Problem to solve:
Write only the number of lines in the data that contain the word "pixels".

--- --- ---

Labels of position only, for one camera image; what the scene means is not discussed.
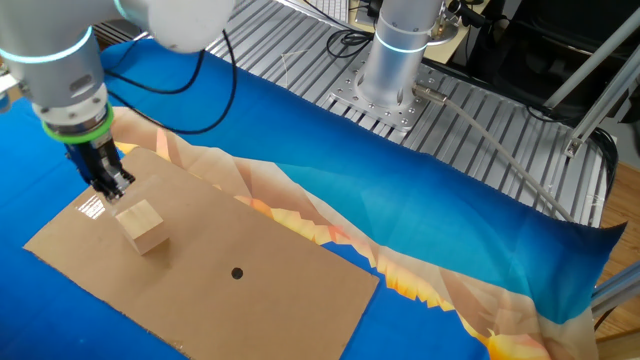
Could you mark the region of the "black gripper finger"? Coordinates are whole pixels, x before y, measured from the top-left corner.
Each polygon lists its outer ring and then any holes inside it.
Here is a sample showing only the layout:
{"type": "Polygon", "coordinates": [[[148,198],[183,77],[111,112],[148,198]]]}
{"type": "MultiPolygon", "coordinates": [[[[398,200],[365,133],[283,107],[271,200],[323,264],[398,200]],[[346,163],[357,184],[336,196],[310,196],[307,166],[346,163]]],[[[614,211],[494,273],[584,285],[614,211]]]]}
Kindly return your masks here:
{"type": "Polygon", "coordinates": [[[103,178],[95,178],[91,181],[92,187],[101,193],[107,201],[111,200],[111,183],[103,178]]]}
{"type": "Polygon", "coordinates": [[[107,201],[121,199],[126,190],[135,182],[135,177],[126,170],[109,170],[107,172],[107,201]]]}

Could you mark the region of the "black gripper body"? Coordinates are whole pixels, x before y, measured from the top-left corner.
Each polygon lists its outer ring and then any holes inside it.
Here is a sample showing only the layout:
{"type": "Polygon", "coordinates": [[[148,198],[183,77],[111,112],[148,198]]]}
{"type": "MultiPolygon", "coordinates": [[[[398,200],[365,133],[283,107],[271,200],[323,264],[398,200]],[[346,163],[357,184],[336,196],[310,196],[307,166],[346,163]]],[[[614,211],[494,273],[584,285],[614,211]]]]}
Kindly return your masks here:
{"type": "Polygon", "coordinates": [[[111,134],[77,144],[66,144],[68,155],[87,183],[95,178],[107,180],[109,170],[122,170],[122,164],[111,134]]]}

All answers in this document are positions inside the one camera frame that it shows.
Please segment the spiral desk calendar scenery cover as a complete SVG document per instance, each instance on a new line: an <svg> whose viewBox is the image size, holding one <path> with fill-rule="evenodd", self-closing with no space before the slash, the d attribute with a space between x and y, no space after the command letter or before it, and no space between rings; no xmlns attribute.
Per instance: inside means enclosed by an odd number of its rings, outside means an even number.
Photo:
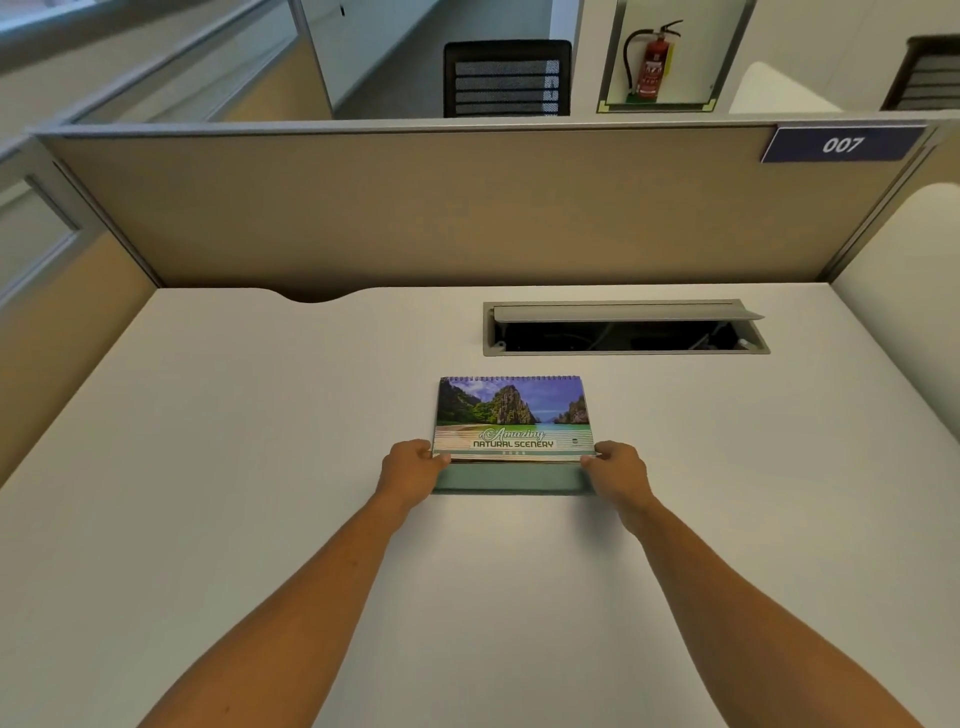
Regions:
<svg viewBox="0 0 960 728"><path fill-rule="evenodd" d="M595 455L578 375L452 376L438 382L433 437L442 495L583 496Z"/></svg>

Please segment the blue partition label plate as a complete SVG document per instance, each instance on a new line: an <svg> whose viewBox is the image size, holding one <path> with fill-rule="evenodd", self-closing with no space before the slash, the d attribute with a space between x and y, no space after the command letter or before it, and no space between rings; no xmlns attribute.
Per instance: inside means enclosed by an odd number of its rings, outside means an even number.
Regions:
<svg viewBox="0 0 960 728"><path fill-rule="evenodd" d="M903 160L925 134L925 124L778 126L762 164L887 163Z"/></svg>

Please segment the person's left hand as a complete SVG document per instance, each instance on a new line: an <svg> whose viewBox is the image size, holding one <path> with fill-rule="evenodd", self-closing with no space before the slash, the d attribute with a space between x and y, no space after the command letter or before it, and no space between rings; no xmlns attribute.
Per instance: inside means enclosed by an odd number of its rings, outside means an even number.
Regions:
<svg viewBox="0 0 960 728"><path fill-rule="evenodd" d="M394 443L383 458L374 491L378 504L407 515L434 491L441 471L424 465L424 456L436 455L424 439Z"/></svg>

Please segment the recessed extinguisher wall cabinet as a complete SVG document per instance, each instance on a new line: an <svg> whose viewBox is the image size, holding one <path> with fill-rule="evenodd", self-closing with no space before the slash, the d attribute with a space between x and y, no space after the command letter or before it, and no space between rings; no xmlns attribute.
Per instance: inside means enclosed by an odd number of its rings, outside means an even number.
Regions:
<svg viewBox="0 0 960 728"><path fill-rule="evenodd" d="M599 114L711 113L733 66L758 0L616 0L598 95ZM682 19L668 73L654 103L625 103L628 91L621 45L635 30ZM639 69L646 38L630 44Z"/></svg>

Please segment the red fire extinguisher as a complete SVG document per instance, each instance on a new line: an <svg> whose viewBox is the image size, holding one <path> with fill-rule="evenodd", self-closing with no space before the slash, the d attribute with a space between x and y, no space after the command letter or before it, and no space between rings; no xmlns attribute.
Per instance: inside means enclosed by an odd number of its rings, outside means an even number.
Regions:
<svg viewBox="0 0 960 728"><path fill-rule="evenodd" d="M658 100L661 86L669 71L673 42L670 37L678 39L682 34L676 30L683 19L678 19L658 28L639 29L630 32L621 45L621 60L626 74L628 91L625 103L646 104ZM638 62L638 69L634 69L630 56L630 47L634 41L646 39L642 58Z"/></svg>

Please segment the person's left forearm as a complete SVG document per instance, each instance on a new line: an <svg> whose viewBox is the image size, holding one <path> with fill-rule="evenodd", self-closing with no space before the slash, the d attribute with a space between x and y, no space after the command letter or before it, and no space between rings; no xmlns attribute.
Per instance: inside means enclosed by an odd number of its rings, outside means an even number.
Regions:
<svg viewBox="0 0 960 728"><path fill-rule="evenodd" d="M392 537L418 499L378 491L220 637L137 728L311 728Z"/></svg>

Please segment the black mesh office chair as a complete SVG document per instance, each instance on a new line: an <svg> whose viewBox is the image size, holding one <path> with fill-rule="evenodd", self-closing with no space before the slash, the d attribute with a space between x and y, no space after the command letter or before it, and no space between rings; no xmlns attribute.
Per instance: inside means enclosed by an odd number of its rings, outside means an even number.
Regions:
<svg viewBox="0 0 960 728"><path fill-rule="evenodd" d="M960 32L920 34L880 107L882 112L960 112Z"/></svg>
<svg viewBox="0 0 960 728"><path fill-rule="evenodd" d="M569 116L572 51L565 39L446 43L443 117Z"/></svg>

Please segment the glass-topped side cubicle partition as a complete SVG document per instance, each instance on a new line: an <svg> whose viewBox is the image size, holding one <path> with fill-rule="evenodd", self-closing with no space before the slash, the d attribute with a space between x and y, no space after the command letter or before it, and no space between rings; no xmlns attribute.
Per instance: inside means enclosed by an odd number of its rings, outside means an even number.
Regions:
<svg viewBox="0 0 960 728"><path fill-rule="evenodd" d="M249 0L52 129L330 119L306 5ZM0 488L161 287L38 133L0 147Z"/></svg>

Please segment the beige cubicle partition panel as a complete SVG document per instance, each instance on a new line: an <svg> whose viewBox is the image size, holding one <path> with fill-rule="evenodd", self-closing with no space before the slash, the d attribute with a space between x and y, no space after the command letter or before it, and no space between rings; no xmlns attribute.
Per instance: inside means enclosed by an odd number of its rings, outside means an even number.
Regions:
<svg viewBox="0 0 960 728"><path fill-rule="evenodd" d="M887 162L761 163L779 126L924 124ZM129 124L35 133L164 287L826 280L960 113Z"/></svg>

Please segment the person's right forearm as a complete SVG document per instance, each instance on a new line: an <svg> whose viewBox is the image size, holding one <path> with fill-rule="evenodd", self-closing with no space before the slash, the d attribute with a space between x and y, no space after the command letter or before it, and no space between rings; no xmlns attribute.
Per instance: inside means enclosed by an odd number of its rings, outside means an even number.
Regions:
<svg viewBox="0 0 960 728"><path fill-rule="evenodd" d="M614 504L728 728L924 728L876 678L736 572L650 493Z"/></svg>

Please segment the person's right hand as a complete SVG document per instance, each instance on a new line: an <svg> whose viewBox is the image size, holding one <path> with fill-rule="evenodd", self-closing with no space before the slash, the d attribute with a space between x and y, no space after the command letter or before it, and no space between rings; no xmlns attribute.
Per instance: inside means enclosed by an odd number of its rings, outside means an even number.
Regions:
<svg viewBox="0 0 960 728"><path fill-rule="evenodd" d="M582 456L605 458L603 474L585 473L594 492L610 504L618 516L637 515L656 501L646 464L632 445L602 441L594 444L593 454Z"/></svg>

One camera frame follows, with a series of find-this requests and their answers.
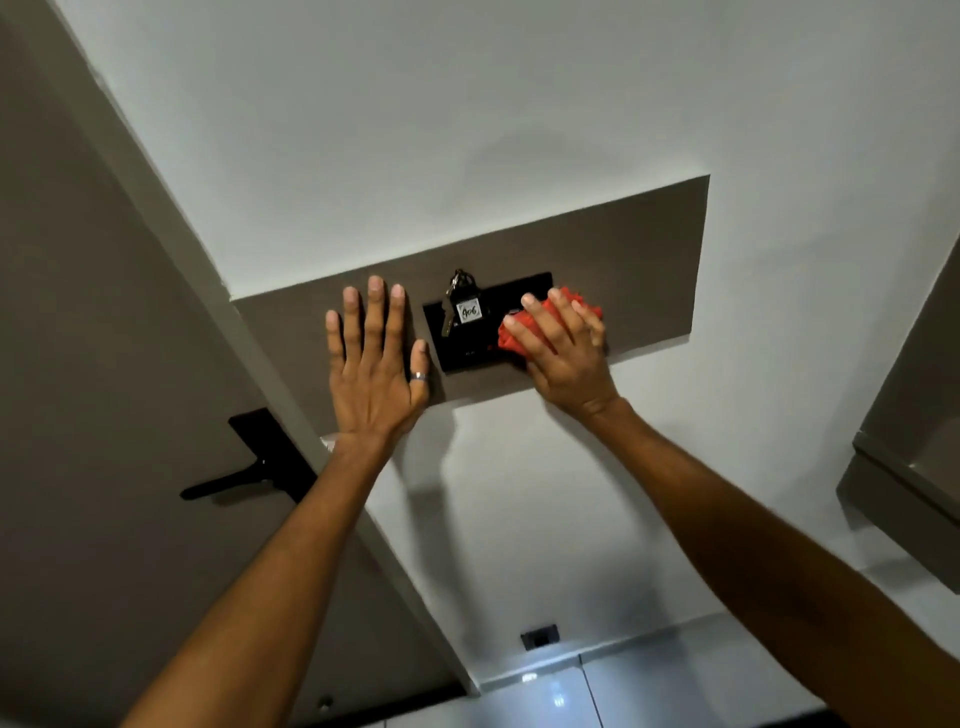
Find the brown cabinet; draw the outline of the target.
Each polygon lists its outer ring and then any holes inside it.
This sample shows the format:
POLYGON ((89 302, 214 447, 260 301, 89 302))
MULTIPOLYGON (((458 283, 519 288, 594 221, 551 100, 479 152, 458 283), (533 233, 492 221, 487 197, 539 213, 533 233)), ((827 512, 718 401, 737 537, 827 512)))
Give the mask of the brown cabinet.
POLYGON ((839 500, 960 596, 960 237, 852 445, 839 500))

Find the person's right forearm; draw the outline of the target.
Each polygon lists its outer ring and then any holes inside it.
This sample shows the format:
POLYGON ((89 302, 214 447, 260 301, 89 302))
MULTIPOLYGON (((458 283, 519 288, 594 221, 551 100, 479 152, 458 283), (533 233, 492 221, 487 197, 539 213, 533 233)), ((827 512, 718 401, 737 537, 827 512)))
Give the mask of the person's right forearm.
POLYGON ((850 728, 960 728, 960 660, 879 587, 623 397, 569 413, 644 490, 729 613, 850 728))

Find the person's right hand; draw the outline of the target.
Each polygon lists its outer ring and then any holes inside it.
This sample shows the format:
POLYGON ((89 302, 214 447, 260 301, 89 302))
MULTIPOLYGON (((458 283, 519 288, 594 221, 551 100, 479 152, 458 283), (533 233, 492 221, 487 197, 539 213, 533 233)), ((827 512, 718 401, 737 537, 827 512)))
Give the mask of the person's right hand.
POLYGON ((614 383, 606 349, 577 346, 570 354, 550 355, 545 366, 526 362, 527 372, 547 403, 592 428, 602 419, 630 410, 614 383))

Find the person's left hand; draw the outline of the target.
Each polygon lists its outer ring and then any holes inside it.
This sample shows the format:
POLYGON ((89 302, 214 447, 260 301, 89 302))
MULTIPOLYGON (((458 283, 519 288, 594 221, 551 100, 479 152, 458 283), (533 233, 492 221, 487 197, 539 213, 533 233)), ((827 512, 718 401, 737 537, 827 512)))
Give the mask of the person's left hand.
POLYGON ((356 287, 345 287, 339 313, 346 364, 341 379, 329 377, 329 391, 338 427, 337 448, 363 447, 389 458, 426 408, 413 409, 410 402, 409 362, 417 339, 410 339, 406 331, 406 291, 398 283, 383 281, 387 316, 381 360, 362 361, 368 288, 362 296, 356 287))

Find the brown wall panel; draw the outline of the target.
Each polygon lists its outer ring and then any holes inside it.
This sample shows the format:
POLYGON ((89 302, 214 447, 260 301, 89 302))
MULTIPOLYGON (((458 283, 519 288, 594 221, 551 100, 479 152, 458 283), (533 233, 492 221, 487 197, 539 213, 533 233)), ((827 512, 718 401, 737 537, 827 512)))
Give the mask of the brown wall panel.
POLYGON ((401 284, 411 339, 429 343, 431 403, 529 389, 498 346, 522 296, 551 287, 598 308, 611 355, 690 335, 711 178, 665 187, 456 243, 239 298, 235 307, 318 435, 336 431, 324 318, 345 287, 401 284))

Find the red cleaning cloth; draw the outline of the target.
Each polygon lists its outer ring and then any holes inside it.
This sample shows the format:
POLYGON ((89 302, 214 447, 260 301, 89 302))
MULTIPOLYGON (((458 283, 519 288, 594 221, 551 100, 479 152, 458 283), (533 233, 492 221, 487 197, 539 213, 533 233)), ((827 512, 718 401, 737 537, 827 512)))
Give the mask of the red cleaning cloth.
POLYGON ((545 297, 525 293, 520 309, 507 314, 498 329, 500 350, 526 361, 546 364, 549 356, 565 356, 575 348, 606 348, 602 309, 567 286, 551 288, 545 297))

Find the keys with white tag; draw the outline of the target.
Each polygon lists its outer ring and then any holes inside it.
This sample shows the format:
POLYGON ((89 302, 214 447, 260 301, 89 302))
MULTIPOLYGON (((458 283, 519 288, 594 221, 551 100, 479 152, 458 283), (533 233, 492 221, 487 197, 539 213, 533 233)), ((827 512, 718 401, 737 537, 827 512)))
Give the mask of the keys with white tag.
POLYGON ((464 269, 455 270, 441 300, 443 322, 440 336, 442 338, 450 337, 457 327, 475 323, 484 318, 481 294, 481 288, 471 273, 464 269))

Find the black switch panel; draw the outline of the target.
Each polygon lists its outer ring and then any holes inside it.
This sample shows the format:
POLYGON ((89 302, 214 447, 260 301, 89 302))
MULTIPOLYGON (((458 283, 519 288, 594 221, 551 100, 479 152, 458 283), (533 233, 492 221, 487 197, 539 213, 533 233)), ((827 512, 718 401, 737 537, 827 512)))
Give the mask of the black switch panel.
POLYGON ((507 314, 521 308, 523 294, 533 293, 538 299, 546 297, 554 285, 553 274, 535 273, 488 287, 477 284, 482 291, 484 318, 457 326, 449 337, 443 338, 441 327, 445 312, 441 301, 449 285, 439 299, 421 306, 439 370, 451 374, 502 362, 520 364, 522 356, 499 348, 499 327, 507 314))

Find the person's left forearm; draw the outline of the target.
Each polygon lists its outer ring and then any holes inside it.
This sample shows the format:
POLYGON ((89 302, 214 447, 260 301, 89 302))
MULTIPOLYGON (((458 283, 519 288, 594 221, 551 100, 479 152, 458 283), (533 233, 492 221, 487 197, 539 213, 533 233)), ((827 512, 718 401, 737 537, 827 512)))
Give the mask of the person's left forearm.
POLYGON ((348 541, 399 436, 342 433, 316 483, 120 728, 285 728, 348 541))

--- --- ---

Response box:
2